What this task involves = The answer must consist of each line below that contains the string "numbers".

Data block =
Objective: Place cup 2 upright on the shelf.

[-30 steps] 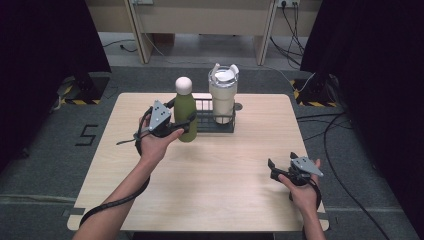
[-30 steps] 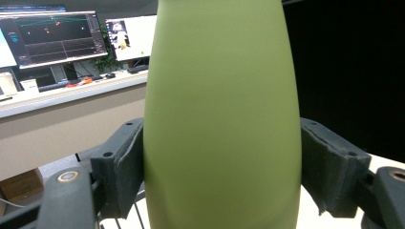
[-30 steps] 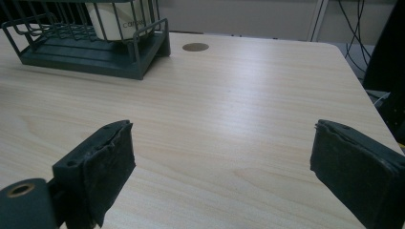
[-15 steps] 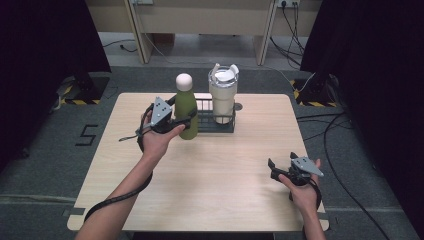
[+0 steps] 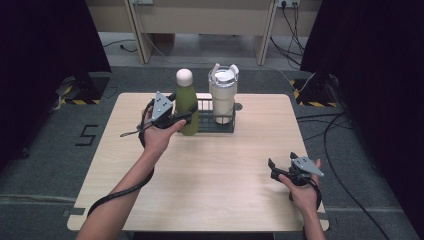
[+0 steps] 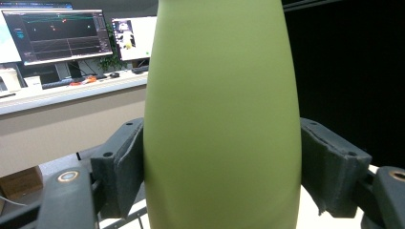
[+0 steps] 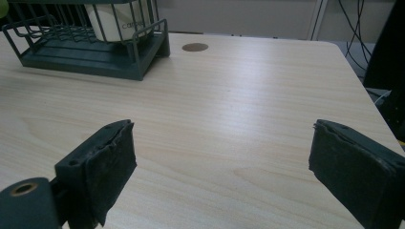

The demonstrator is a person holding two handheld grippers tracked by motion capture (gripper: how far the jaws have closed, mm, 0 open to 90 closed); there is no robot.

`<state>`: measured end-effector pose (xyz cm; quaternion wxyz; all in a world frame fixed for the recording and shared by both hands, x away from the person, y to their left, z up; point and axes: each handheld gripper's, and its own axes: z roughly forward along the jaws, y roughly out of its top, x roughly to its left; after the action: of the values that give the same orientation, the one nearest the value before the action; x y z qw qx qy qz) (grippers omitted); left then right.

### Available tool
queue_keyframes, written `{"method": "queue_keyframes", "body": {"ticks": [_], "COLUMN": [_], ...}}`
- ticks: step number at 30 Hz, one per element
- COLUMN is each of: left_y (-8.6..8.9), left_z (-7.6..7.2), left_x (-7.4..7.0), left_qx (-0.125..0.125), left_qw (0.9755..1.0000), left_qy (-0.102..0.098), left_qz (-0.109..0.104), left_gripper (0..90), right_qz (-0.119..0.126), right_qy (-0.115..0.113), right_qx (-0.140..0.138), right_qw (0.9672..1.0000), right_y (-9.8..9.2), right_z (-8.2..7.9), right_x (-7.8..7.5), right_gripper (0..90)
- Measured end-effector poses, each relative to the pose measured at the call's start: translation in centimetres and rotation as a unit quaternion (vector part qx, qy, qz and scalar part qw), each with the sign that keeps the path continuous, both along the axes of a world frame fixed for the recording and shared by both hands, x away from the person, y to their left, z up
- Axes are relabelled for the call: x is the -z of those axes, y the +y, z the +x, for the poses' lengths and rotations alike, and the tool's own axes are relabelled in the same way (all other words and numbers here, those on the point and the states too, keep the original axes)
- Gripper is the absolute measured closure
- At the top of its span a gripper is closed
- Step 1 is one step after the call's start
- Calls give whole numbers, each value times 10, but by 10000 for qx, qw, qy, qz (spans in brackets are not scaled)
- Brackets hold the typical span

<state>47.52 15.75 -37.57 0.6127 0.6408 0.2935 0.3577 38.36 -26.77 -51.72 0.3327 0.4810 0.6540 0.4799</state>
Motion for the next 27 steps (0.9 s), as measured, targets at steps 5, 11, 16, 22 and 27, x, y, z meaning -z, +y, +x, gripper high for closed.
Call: {"method": "queue_keyframes", "body": {"ticks": [5, 11, 16, 22, 27], "left_y": [0, 1, 1, 1, 1], "left_z": [4, 9, 13, 17, 20], "left_x": [-2, -6, -9, -11, -12], "left_qx": [-33, -67, -97, -122, -141], "left_qw": [10000, 10000, 9999, 9999, 9999], "left_qy": [-2, -13, -30, -33, -22], "left_qz": [-32, -60, -58, -60, -63], "left_gripper": [235, 234, 235, 235, 235], "right_qz": [-21, -11, -3, 0, 15], "right_qy": [-7, -10, -4, -1, -1], "right_qx": [-7, -5, -6, -10, -4], "right_qw": [10000, 10000, 10000, 10000, 10000], "right_y": [0, 0, 0, -1, -1], "right_z": [0, 0, 0, 0, 0], "right_x": [0, 0, 0, 0, 0], "right_gripper": [88, 89, 90, 91, 92]}}
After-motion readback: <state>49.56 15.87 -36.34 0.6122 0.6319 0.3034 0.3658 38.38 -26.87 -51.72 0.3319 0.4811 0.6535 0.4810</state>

Output of the exercise =
- Axes are relabelled for the call: x is the -z of those axes, y the +y, z the +x, for the poses' lengths and rotations alike, and the tool's own axes are relabelled in the same way (all other words and numbers here, those on the point and the states too, keep the original axes)
- Calls give whole numbers, each value times 10, but by 10000 for qx, qw, qy, qz (spans in brackets are not scaled)

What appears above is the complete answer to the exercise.